At the same time, Congress is considering its own role in police reform, taking up legislation driven by the summer’s uprisings and demands to defund the police. Yet the first such bill to pass the House, the George Floyd Act, increases police funding. “Congress made sure to include $750M in the George Floyd Act to investigate the deadly use of force by law enforcement,” wrote Derecka Purnell at The Guardian. “Protesters have been demanding to defund the police to keep us safe; not spend millions of dollars to investigate how we die. We know how we die—the police.” A very different approach is found in the BREATHE Act, backed by the Electoral Justice Project of the Movement for Black Lives, and supported by Democratic Representative Ayanna Pressley from Massachusetts and Representative Rashida Tlaib, a Democrat from Michigan. It is a bill more clearly aligned with the analysis of policing you could find on the streets this summer: Defund the police and invest in communities.

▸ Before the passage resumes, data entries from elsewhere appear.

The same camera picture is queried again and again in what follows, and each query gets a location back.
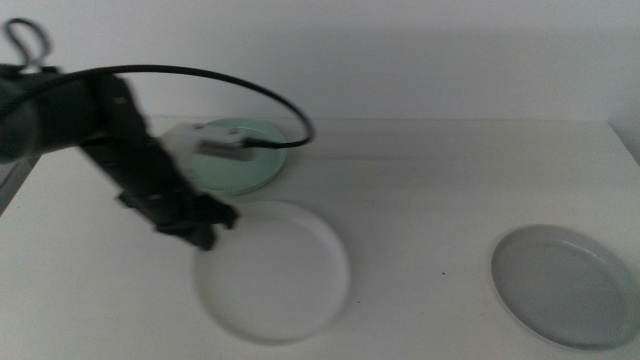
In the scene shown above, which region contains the pale green shallow bowl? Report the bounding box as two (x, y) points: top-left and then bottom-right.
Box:
(187, 117), (289, 197)

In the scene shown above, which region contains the white shallow bowl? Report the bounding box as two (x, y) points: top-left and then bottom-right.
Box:
(193, 199), (351, 346)

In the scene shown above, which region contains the grey shallow bowl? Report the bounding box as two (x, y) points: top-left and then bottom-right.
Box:
(490, 224), (640, 350)

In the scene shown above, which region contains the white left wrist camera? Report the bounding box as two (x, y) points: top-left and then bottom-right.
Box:
(159, 122), (262, 162)

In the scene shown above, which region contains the black cable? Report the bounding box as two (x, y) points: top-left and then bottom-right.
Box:
(3, 18), (317, 150)

Whether or not Congress acts, organizers in around two dozen cities have concretized and even won some of those demands. In addition to the $840 million redirected from police departments to communities, Interrupting Criminalization found, around $34 million was saved by removing police from schools. This should not be understood as an austerity measure, it cautions. “#DefundPolice is a strategy that goes beyond dollars and cents,” the group’s recent update to its #DefundPolice toolkit states, “it is not just about decreasing police budgets, it is about reducing the power, scope, and size of police departments. It is about delegitimizing institutions of surveillance, policing and punishment, and of these strategies, no matter who is deploying them, to produce safety.”

The work that made these wins possible, in Interrupting Criminalization’s analysis, took place outside the criminal legal system: It was through building power with groups’ “outside game” in the streets and through direct action to put pressure on those making decisions “inside.” It took “sustained pressure from thousands of people who called their local council-members, Zoomed into budget hearings, and participated in digital actions and social media campaigns in the midst of a pandemic.” People had to teach each other how these systems worked and then took action together to dismantle them.

There is no room in a courthouse for that way of arriving at some justice. When prospective jurors filed in on Monday morning, they entered a heavily guarded court building and a sparsely occupied courtroom. Out of social distancing concerns, one observer each is permitted for Chauvin and for the family of George Floyd. The jurors will see how the justice system itself was fortified at great expense against—possibly—the people who were driven to protest all summer, when Officer Chauvin forced George Floyd’s last breaths out of his restrained and prone body. Though jurors will be selected in part based on how they feel about the police and about Black Lives Matter and how much or how little they already know about the events of May 25, the building they will sit in over the weeks of the trial tells a lot of the story already: who deserves protection, who is a threat.